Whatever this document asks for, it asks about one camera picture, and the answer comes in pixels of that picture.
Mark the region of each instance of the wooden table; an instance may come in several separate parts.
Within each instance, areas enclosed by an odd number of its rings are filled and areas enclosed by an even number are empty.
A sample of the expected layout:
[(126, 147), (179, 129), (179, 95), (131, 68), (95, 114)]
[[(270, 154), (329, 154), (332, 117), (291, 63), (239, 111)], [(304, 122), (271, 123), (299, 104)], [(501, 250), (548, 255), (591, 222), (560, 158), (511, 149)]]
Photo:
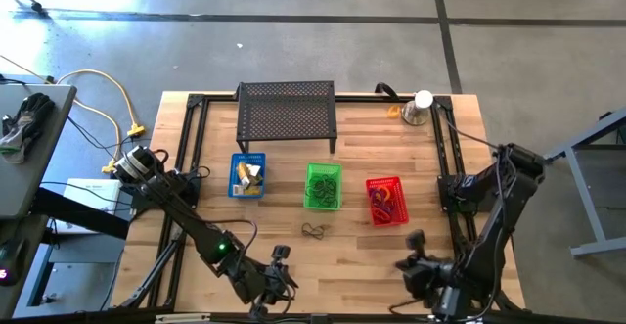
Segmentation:
[[(172, 168), (175, 161), (173, 156), (181, 134), (188, 94), (164, 92), (162, 96), (151, 149), (165, 149), (170, 153), (172, 157), (166, 168)], [(458, 128), (485, 138), (476, 96), (454, 95), (452, 101)], [(269, 262), (276, 244), (291, 246), (287, 264), (299, 289), (290, 313), (387, 314), (390, 304), (408, 300), (410, 295), (405, 291), (402, 276), (393, 263), (409, 254), (404, 239), (415, 229), (424, 229), (428, 254), (452, 255), (449, 225), (440, 211), (435, 186), (435, 178), (440, 172), (432, 123), (429, 121), (414, 127), (400, 118), (387, 118), (389, 106), (337, 103), (338, 140), (334, 155), (329, 153), (325, 140), (251, 143), (251, 151), (267, 155), (266, 193), (260, 200), (227, 197), (231, 155), (239, 151), (235, 141), (237, 104), (212, 103), (209, 107), (201, 165), (208, 166), (211, 175), (202, 182), (198, 213), (207, 219), (246, 218), (256, 221), (259, 235), (248, 254), (262, 262)], [(448, 130), (443, 131), (449, 146)], [(195, 137), (193, 130), (190, 137)], [(486, 146), (463, 136), (460, 139), (467, 173), (477, 173), (491, 163)], [(193, 144), (189, 146), (186, 162), (191, 160)], [(315, 212), (303, 207), (304, 180), (309, 162), (334, 162), (343, 166), (341, 210)], [(450, 170), (455, 171), (452, 159), (448, 163)], [(373, 227), (365, 180), (394, 175), (402, 181), (409, 208), (409, 223)], [(476, 217), (478, 230), (482, 229), (486, 218), (487, 214)], [(117, 275), (113, 305), (125, 300), (153, 265), (162, 219), (162, 211), (154, 210), (131, 225)], [(304, 222), (329, 225), (324, 240), (304, 238), (300, 233)], [(245, 224), (222, 227), (228, 227), (243, 242), (250, 236), (250, 228)], [(507, 245), (506, 259), (502, 288), (514, 303), (524, 307), (511, 245)], [(161, 284), (160, 300), (166, 293), (167, 270)], [(284, 303), (279, 303), (270, 310), (276, 312), (283, 308)], [(249, 310), (248, 305), (243, 305), (236, 297), (225, 277), (217, 279), (211, 274), (189, 238), (176, 310)], [(421, 304), (405, 310), (411, 311), (429, 313)]]

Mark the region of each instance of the blue basket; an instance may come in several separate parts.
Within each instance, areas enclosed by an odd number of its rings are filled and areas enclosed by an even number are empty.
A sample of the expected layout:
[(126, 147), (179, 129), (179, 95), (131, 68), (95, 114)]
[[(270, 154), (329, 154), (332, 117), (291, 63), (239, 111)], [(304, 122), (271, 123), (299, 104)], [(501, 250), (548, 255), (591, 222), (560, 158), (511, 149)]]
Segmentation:
[[(245, 162), (261, 166), (260, 174), (263, 180), (258, 184), (261, 187), (260, 195), (233, 195), (233, 185), (239, 184), (239, 175), (237, 174), (237, 165), (239, 162)], [(231, 158), (231, 178), (228, 181), (228, 197), (230, 198), (261, 198), (265, 194), (265, 153), (242, 154), (235, 153)]]

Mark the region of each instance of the gray floor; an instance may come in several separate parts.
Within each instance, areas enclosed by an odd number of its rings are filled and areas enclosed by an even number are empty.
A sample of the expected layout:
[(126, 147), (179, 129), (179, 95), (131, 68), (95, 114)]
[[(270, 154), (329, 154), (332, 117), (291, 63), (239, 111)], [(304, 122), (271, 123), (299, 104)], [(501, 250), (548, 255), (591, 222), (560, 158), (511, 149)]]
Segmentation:
[[(50, 8), (148, 13), (437, 15), (434, 0), (38, 1)], [(445, 3), (448, 16), (454, 18), (606, 20), (626, 18), (624, 1)], [(0, 7), (17, 6), (13, 0), (0, 0)], [(371, 91), (377, 82), (385, 81), (399, 91), (450, 92), (438, 25), (41, 21), (0, 16), (0, 28), (4, 30), (2, 53), (40, 73), (59, 77), (90, 68), (113, 75), (128, 89), (139, 119), (149, 128), (164, 90), (234, 89), (238, 82), (252, 80), (332, 79), (337, 90), (345, 91)], [(626, 103), (624, 27), (452, 26), (451, 36), (463, 92), (478, 95), (493, 142), (516, 142), (543, 153)], [(0, 63), (0, 72), (20, 73), (6, 63)], [(123, 130), (129, 126), (113, 86), (88, 75), (71, 83), (79, 88), (83, 101), (115, 116)], [(107, 121), (79, 108), (71, 116), (103, 143), (113, 143)], [(72, 127), (64, 131), (53, 159), (46, 178), (57, 181), (99, 177), (100, 167), (108, 161)], [(606, 217), (613, 225), (615, 220), (624, 225), (626, 212)], [(623, 227), (618, 231), (624, 236)], [(570, 246), (592, 241), (593, 234), (566, 165), (558, 163), (549, 170), (546, 183), (528, 203), (514, 240), (530, 309), (605, 320), (626, 318), (626, 254), (583, 260), (569, 255)], [(115, 261), (118, 249), (119, 245), (112, 245), (109, 262)], [(93, 266), (112, 271), (110, 264)], [(76, 271), (72, 277), (100, 274), (100, 270), (90, 271)], [(89, 299), (82, 307), (58, 304), (49, 312), (95, 309), (105, 292), (106, 286), (94, 285), (81, 295)], [(18, 312), (32, 314), (32, 308)]]

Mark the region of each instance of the red basket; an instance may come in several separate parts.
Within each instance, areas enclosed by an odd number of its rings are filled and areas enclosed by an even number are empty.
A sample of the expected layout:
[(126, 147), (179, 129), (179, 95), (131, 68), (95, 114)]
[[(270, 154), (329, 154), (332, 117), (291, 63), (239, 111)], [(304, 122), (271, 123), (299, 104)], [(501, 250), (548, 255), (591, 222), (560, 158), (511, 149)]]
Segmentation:
[[(375, 211), (377, 207), (374, 207), (370, 197), (371, 191), (380, 187), (386, 187), (391, 195), (388, 201), (391, 204), (391, 217), (387, 222), (376, 217)], [(407, 212), (407, 204), (404, 201), (404, 193), (402, 192), (402, 184), (399, 177), (368, 179), (365, 181), (365, 188), (370, 200), (370, 214), (372, 215), (374, 226), (400, 225), (409, 222), (409, 213)]]

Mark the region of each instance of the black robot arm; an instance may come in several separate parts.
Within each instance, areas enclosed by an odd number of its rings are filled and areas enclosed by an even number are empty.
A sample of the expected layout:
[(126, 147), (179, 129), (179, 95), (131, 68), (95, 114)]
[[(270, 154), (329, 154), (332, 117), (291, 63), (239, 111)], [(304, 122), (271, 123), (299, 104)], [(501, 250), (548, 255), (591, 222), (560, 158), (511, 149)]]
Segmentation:
[[(193, 189), (190, 177), (176, 170), (165, 172), (163, 164), (167, 154), (160, 160), (155, 155), (158, 153), (165, 151), (152, 152), (136, 147), (115, 163), (115, 176), (126, 190), (139, 193), (156, 204), (190, 235), (196, 251), (211, 272), (217, 277), (226, 275), (240, 300), (252, 303), (252, 317), (262, 319), (267, 314), (265, 304), (275, 304), (278, 300), (291, 301), (293, 295), (289, 288), (297, 288), (297, 285), (289, 276), (289, 268), (281, 263), (289, 256), (290, 248), (276, 246), (270, 265), (247, 257), (246, 246), (233, 233), (216, 226), (220, 222), (246, 221), (200, 218), (195, 206), (190, 206), (181, 197)], [(166, 259), (163, 259), (157, 263), (162, 265), (165, 262)]]
[(407, 238), (407, 247), (414, 252), (396, 263), (407, 291), (432, 306), (437, 318), (465, 318), (472, 301), (482, 303), (484, 311), (491, 306), (500, 293), (505, 245), (526, 202), (544, 180), (541, 156), (515, 144), (500, 146), (495, 155), (491, 166), (476, 176), (461, 176), (447, 189), (448, 197), (460, 204), (491, 207), (476, 241), (454, 260), (438, 259), (425, 255), (425, 236), (419, 230)]

== == ==

WORK ORDER:
Copy all lines from the listing that contain "region".

WORKED SOLUTION:
Mark the region of each instance of the wooden table; an instance may come in several separate parts.
Mark the region of each instance of the blue basket; an instance may come in several separate parts.
Mark the region of each instance of the gray floor; an instance may come in several separate parts.
Mark the region of each instance of the red basket; an instance may come in several separate parts.
Mark the region of each instance of the black robot arm; an instance may come in several separate parts.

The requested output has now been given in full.